Wichtige Anliegen und Schwierigkeiten
Das erste Problem, mit dem Unternehmen im Allgemeinen konfrontiert sind, ist die schiere Menge und Komplexität der Daten, die sie täglich verwalten – und deren exponentielles Wachstum, das Jahr für Jahr stattfindet. Tatsächlich werden in den nächsten 36 Monaten mehr Daten generiert als in den letzten 30 Jahren zusammen.
- Alte On-Premise-Technologien und ältere Datenspeicher werden die heutigen Erwartungen nicht erfüllen können. Um die enorme Größe und die signifikante Entwicklung der Datenmengen, die wir heute erleben, bewältigen zu können, benötigen Unternehmen neue Datenspeicher, die sich mit den sich ändernden Geschäftsanforderungen erweitern und weiterentwickeln können – von Gigabyte und Terabyte, die heute verwaltet werden, zu Petabyte und Exabyte, die in der Zukunft verwaltet werden.
- Zweitens müssen Unternehmen in der Lage sein, problemlos auf eine größere Bandbreite von Daten zuzugreifen und diese zu analysieren, beispielsweise Protokolldateien, Clickstream-Daten, Sprache und Video. Diese Datentypen stammen aus verschiedenen Quellen und werden in Silos auf zahlreichen Datenspeichern aufbewahrt. Unternehmen müssen Datensilos aufbrechen, damit ihre Teams auf alle relevanten Daten zugreifen und diese analysieren können, unabhängig davon, wo sie sich befinden, um aus all diesen Daten wichtige, neue Erkenntnisse zu gewinnen.
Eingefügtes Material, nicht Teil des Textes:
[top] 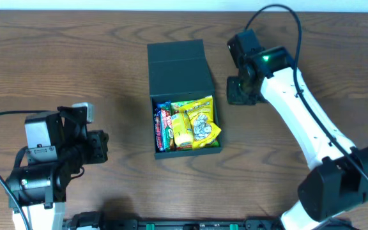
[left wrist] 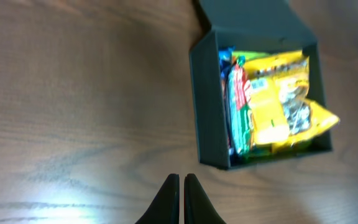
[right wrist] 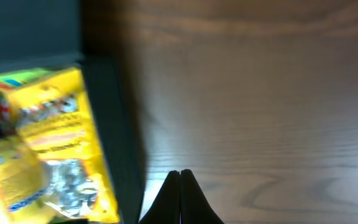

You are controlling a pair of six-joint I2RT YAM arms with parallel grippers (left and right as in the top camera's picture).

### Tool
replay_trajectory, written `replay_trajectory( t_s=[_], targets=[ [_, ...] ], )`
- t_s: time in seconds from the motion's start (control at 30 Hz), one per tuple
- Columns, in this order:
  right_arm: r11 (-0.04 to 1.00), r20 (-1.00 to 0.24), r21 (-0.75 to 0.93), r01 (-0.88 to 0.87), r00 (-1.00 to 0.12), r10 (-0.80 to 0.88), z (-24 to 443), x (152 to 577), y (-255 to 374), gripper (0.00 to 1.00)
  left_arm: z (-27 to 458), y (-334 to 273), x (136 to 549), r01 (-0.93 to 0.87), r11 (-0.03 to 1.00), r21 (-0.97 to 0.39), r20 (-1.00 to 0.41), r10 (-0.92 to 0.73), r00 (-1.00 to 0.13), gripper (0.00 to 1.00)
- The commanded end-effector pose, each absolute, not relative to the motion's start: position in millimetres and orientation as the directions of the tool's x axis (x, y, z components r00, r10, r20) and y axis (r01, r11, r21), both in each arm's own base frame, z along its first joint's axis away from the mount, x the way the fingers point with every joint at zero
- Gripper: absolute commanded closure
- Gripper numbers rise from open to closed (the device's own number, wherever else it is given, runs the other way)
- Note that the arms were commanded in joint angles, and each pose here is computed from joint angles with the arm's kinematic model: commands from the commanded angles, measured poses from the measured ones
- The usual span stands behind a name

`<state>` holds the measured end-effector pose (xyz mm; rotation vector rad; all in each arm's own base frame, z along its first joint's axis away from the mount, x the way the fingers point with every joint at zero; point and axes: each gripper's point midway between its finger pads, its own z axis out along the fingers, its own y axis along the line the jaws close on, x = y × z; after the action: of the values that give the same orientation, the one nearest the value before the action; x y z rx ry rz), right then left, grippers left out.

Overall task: Pack container
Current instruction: 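Move the right gripper to the box lid's right edge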

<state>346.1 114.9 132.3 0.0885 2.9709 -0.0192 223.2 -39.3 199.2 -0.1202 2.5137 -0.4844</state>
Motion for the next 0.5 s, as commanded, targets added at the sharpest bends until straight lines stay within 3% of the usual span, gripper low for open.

- Die dritte große Schwierigkeit, mit der Unternehmen konfrontiert sind, besteht darin, sich immer schneller an veränderte Kundenpräferenzen und Marktdynamiken anzupassen. Unternehmen müssen ihren Mitarbeitern einen sicheren Datenzugriff und die Möglichkeit bieten, ihre Daten flexibel und kostengünstig zu analysieren und maschinell zu lernen, um bessere und schnellere Entscheidungen treffen zu können. Unternehmen, die auf alte Dateninfrastrukturen vor Ort angewiesen sind, verbringen viel Zeit damit, Hardware und Software zu installieren, die Infrastruktur hinsichtlich Leistung und Verfügbarkeit zu konfigurieren und Zeit mit der Kapazitätsplanung für den Ausbau ihrer Systeme zu verschwenden. All dieser Mehraufwand verringert die Agilität und verlangsamt die Entscheidungsfindung.
- Die vierte Herausforderung besteht darin, maschinelles Lernen zum Funktionieren zu bringen. Obwohl maschinelles Lernen eine disruptive Technologie ist, die Innovationen vorantreibt, haben Unternehmen Schwierigkeiten, wesentliche Fortschritte bei der Ausweitung des maschinellen Lernens in ihren Betrieben zu erzielen. Einer Gartner-Analyse zufolge haben Unternehmen mit KI-Expertise in den letzten zwei Jahren nur 53 % ihrer KI-Proof-of-Concept-Pilotprojekte in die Produktion gebracht. Ein Mangel an ML-Fähigkeiten, organisatorische Trägheit und ein Mangel an Daten zum Trainieren sind nur einige der Hindernisse, die die Entwicklung in diesem wichtigen Sektor behindern.
- Und schließlich müssen Unternehmen in einer Welt, in der Datensicherheit, Datenschutz und Compliance-Regeln immer wichtiger werden, in der Lage sein, den Zugriff auf bestimmte Daten mithilfe bewährter Richtlinien zur Datenverwaltung und -sicherheit ordnungsgemäß zu identifizieren, zu überwachen und zu regulieren. Dies muss nicht nur für die Daten in ihren jeweiligen Datensilos erfolgen, sondern auch umfassend und konsistent über alle ihre Datenspeicher hinweg.